**Work required:** Look through the listing below for the string "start". Show each line where it occurs.

**Information shown:**
- - -

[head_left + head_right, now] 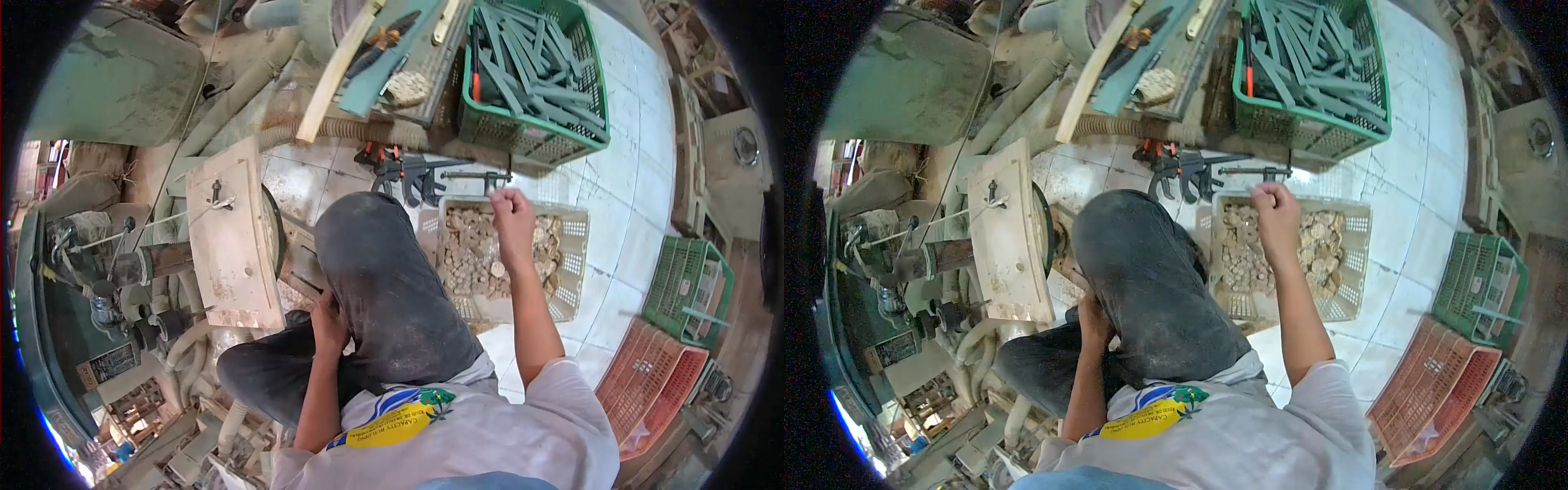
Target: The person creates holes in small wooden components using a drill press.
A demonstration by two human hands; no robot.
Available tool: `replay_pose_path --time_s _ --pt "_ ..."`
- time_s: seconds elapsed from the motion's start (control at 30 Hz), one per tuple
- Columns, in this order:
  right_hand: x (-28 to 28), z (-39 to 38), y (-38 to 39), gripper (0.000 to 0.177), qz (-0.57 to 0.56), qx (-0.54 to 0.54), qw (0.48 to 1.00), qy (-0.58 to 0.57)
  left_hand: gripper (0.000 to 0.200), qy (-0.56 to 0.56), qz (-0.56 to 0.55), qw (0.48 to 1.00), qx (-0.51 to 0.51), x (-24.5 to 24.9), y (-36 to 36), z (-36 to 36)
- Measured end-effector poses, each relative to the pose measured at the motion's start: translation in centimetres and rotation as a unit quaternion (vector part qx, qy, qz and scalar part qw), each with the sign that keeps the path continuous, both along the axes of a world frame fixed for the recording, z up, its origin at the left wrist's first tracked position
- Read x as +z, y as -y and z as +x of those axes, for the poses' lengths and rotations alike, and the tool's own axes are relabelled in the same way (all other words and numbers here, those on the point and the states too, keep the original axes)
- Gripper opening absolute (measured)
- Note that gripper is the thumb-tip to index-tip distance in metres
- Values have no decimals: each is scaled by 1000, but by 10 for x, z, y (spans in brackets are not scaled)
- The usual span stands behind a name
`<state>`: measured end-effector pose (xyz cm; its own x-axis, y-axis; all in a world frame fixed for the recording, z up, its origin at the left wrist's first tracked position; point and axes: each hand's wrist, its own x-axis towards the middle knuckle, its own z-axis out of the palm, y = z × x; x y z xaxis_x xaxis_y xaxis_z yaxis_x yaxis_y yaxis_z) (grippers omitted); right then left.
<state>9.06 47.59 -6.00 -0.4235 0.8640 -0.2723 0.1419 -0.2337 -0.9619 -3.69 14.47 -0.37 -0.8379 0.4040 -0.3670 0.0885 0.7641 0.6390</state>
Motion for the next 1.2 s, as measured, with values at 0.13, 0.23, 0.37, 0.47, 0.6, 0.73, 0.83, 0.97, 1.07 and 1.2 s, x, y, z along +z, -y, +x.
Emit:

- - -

**Your response:**
- time_s: seconds elapsed from the motion's start (control at 30 Hz), one per tuple
- Measured end-effector poses, each relative to the pose measured at the motion's start: translation in centimetres and rotation as a unit quaternion (vector part qx, qy, qz and scalar part qw), each with the sign that keeps the path continuous, both along the axes of a world frame fixed for the recording, z up, its origin at the left wrist's first tracked position

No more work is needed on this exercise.